The Committee then took action on a draft titled “Implementation of the Third United Nations Decade for the Eradication of Poverty (2018-2027)” (document A/C.2/75/L.43), approving it without a vote and withdrawing a previous text.

The representative of the United States said his country had joined consensus on the draft, lauding the empowerment of women and girls, but does not support universal access to abortion and rejects any reference to human rights with regards to abortion.

The representative of Germany, speaking on behalf of the European Union, said the COVID-19 pandemic presents a huge challenge to implementation of the 2030 Agenda, stressing that recovery plans must be integrated with efforts to achieve it, building back better and fairer.

The representative of the United Kingdom said his country joined consensus, noting that the pandemic threatened to push 115 million people into severe poverty. The draft outlined concrete actions to achieve a resilient recovery, including investments in international health systems.

Following that, the Committee took action on a text titled “Promotion of sustainable tourism, including ecotourism, for poverty eradication and environment protection” (document A/C.2/75/L.29/Rev.1), approving it without a vote as orally corrected.
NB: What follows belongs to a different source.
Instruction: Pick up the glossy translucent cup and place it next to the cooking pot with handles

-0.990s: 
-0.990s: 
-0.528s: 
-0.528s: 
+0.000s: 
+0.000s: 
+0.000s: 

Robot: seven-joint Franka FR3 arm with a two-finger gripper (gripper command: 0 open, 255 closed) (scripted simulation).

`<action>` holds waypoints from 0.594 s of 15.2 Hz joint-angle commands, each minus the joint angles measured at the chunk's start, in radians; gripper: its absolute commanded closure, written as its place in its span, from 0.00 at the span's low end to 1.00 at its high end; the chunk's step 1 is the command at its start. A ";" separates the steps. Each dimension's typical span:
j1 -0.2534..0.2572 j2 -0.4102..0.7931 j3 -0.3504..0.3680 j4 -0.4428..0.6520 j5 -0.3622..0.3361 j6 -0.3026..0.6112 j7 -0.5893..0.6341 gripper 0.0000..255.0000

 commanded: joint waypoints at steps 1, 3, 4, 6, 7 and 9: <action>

Speaking after the approval, the representative of the United States said his country joined consensus, but referred delegations to its previous general statement relating to the 2030 Agenda and other related agreements.
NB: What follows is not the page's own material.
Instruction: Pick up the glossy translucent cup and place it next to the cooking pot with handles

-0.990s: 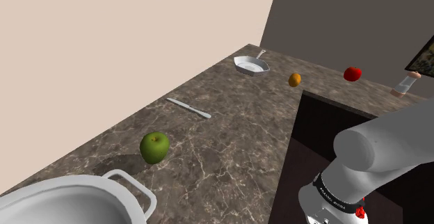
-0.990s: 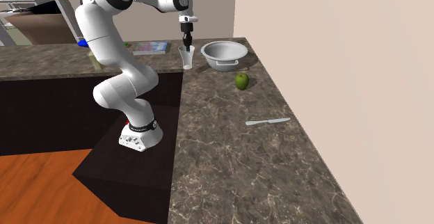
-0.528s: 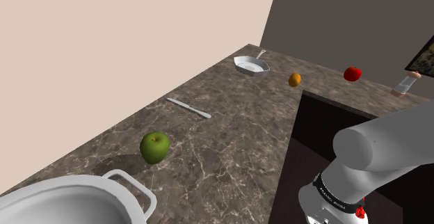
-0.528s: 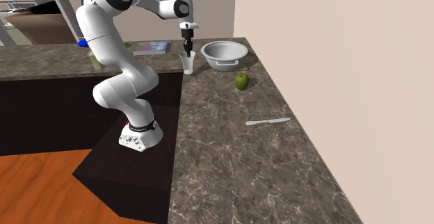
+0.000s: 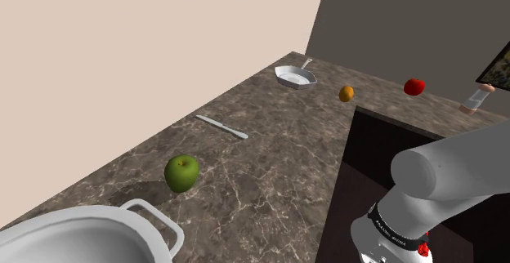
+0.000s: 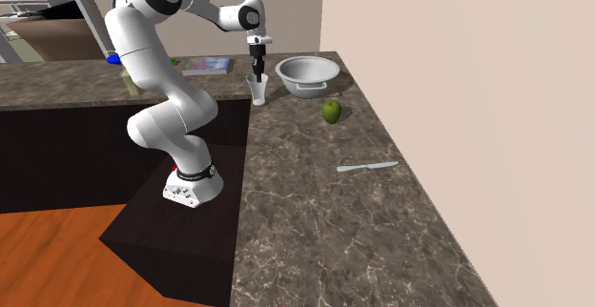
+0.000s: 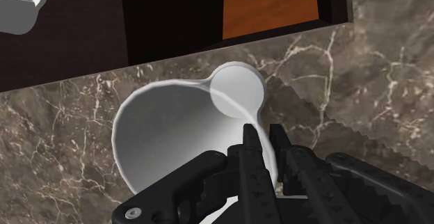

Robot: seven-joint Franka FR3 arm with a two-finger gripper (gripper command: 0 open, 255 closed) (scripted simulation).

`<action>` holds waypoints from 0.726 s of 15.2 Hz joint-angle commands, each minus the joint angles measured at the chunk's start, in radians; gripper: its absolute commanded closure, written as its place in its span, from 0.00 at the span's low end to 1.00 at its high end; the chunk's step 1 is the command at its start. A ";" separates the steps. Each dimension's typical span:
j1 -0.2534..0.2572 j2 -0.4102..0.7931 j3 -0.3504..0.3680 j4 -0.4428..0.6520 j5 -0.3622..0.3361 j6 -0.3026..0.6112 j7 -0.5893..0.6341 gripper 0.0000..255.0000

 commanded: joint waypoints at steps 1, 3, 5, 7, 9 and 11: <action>0.000 0.000 0.000 0.000 0.000 0.000 0.000 1.00; 0.000 0.000 0.000 0.000 0.000 0.000 0.000 1.00; 0.000 0.000 0.000 0.000 0.000 0.000 0.000 0.00; 0.000 0.000 0.000 0.000 0.000 0.000 0.000 0.00; 0.000 0.000 0.000 0.000 0.000 0.000 0.000 0.00; -0.003 0.008 -0.009 0.062 -0.014 -0.063 0.010 0.00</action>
Next, the Committee acted on a draft titled “South-South cooperation” (document A/C.2/75/L.41), approving it without a vote and withdrawing a previous text.

The representative of the United Kingdom said the international community should also recognize the importance of triangular cooperation, expressing disappointment that a draft is unable to assist developing countries in achieving priority goals.

The Committee then took action on a text titled “Permanent Sovereignty of the Palestinian people in the Occupied Palestinian Territory, including East Jerusalem, and of the Arab population in the occupied Syrian Golan over their natural resources” (document A/C.2/75/L.35), approving it in a recorded vote of 153 in favour to 6 against (Canada, Israel, Marshall Islands, Federated States of Micronesia, Nauru, United States), with 16 abstentions

Speaking before the vote, the representative of the United States expressed disappointment that the Committee was taking up an unbalanced resolution that is biased against one Member State. His country will vote against the resolution, he said, encouraging others to do so.

Also speaking before the vote, the representative of Israel said the Committee has spent years on this resolution, and that its contents have also appeared in various other documents and Committee proceedings. While corruption in Palestine is a big hindrance to sustainable development, it insists on spending countless millions of United Nations dollars on meetings and documents to further its cause. Even now, with the Organization’s resources stretched thin in the midst of a global pandemic, the resolution appears with the same wording it has had for years. He encouraged others to join Israel in voting against the draft.

The representative of the United Kingdom noted that the use of the term Palestine does not imply recognition of the State of Palestine.

The observer for the State of Palestine said the vote was a resounding reaffirmation of the inalienable right of the Palestinian and Syrian people over their resources, including land, water and energy, in accordance with international law. He noted it expressed concern over the grave environmental impact of destruction of agriculture by Israel, including uprooting trees. The international community cannot remain silent or indifferent in view of Israel’s activities, as it is long overdue for the world to stand on principle and demand an end to the occupation.

The representative of Syria said Israel is confiscating water resources for its own settlements and building wind turbines on farms that are the property of Syrian inhabitants, significantly limiting expansion by Syrian villages. The occupying Power continues looting Syrian territories, also forming partnerships with companies to prospect for oil in the Golan.